Bérénice de Racine dans une version bilingue franco-arabe.
Vespasien, empereur de Rome, vient de mourir. Tous les yeux se tournent à présent vers Titus, son fils, appelé à gouverner, et vers Bérénice, reine de Palestine, amante de Titus. Un murmure inquiet et hostile gronde dans Rome : le nouvel empereur osera-t-il hisser sur le trône sa maîtresse étrangère ?
Une version inédite, mêlant alexandrins raciniens et arabe littéraire surtitrée.
A l’origine du projet, une certitude : Bérénice n’est pas qu'une histoire d’amour, c’est une histoire politique. C’est l’histoire du racisme ordinaire qui vient ronger le fruit de l’amour, qui se niche au cœur de la politique, qui se fraye un chemin jusqu’à notre pensée, notre logique, notre intimité. C’est l’histoire d’un bonheur assassiné par une politique déshumanisée, d'un amour brisé par une « raison d’état » déraisonnable.
Le désir de traiter ce texte sous cet angle s’est fait de plus en plus urgent ces dernières années. Ce projet se présente à nos yeux comme le terrain d’une lutte contre la peur de l’autre et les discriminations raciales et misogynes, comme un champ de rencontre entre les cultures, les langues, les êtres.
Nous souhaitons avant toute chose une distribution qui donne à voir et à entendre l’altérité. Qui témoigne d’un amour dépassant les considérations de la langue et de la nationalité, mais vaincu néanmoins par des différences érigées comme des frontières. Car l’humain n’est pas rebuté par la différence ; ce sont les constructions sociales et politiques qui le font regarder l’autre comme une menace.
Bérénice, Antiochus, Phénice et Arsace sont incarné.e.s par des interprètes dont la langue maternelle n'est pas le français. Cette langue isole ces personnages, les protège et les lie. C’est entre eux la langue de la confidence, du secret, de la sincérité. C’est leur territoire, celui où Titus, où Rome ne peuvent pas les suivre. Dans cet univers aux couleurs de la domination romaine, c’est leur résistance. Cette langue qui tient Titus à distance, Bérénice essaie de l’oublier, mais elle la submergera pourtant – comme l’air après l’apnée – quand la rupture avec Titus surviendra. Ce sera aussi la langue choisie par Phénice, méfiante, lorsqu’elle ne voudra pas être comprise, ou par Antiochus seul face à son âme tourmentée.

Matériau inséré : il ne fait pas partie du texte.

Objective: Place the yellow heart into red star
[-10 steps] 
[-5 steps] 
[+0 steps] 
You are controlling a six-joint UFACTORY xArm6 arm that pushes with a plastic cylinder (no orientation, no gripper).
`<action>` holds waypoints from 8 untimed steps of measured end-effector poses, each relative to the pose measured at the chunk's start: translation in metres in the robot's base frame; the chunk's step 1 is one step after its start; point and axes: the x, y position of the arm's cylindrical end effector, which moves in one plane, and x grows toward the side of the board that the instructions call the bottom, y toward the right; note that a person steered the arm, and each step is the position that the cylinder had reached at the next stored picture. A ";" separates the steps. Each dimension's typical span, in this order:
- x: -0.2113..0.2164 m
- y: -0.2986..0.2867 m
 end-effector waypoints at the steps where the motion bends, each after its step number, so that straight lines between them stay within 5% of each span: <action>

Le travail de traduction est au coeur de la dramaturgie, les passages d’une langue à une autre se veulent lourds de sens. Parle-t-on la langue maternelle, la langue dans laquelle le coeur nous monte aux lèvres, ou celle dans laquelle l’autre a le plus de chance de nous comprendre ? Parle-t-on la langue du sentiment, ou celle de la négociation ? Ces passages d’une langue à l’autre, calculés ou spontanés, sont aussi impactants que des gestes, qu’un baiser ou qu’un coup de dague. Dans une pièce aussi politique et bouillonnante, les occasions ne manquent pas ; près de la moitié du texte sera en arabe littéraire.

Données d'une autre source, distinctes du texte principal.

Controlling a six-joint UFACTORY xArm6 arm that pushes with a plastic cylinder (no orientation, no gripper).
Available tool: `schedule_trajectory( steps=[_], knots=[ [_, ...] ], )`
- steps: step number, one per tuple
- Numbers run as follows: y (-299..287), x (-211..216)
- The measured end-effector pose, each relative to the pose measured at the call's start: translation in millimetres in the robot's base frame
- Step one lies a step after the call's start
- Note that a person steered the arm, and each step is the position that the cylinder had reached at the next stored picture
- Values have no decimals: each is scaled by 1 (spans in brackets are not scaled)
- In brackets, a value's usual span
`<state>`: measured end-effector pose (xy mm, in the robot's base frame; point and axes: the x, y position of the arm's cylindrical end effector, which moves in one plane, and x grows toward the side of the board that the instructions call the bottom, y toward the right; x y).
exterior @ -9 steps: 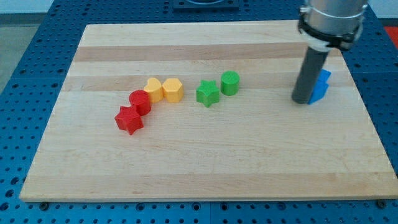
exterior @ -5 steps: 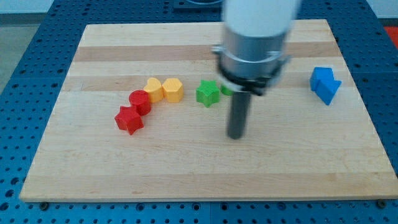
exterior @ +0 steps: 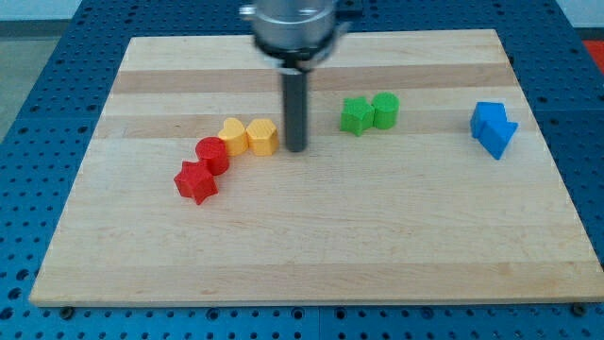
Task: Push the green blocks close to the blue blocks
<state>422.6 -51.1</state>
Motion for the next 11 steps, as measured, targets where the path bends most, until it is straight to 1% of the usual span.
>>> schedule_trajectory(
  steps=[1, 2, 3, 4, 5, 6, 7, 8, 9, 10, 11],
  knots=[
    [-35, -31],
    [-27, -71],
    [36, -80],
    [101, -56],
    [140, -40],
    [136, -28],
    [106, -12],
    [88, -10],
    [97, 0],
    [162, 0],
    [202, 3]
  ],
)
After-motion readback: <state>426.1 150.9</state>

Pourquoi l’arabe : parce qu’il est impossible à une oreille francophone non initiée de « deviner » l’arabe. Il nous importait de trouver une langue ayant peu de racines communes avec le français, afin de rendre le travail de traduction indispensable à la compréhension. Car c’est le nerf de la guerre : comprendre l’autre. Et c’est ce qui paraît infaisable à l’entourage de Titus, c’est ce qui rend cette reine si « étrangère ». Rien en elle n’est familier.
Et paradoxalement, cette langue si éloignée du français de Racine nous apparaît pourtant comme son équivalent poétique : l’arabe littéraire ne serait-il pas aux dialectes ce que les alexandrins sont au français d’aujourd’hui ? Ainsi, pas de hiérarchie dans la poésie, mais un simple jeu sur les sons, deux notes, deux couleurs se mêlant et se répondant.
Par moment le travail de traduction sera interrompu, ou dérobé aux regards. Le public se retrouvera confronté à la même problématique que Titus. « Qu’est-ce qu’elle dit ? qu’est-ce qu’il veut ? on ne comprend pas…» Pour aller vers l’autre, il deviendra nécessaire de se reposer sur d’autres outils que la langue… mais les mots sont-ils toujours indispensables ? Au-delà de sa parole, l’humain ne sait-il pas reconnaître l’humain en face de lui, ses passions, ses élans ?
Dans une démarche dramaturgique toujours en quête de résonnance poétique et humaniste, nous espérons faire de ce projet une invitation à l’empathie, à la curiosité, à la tolérance et au pacifisme.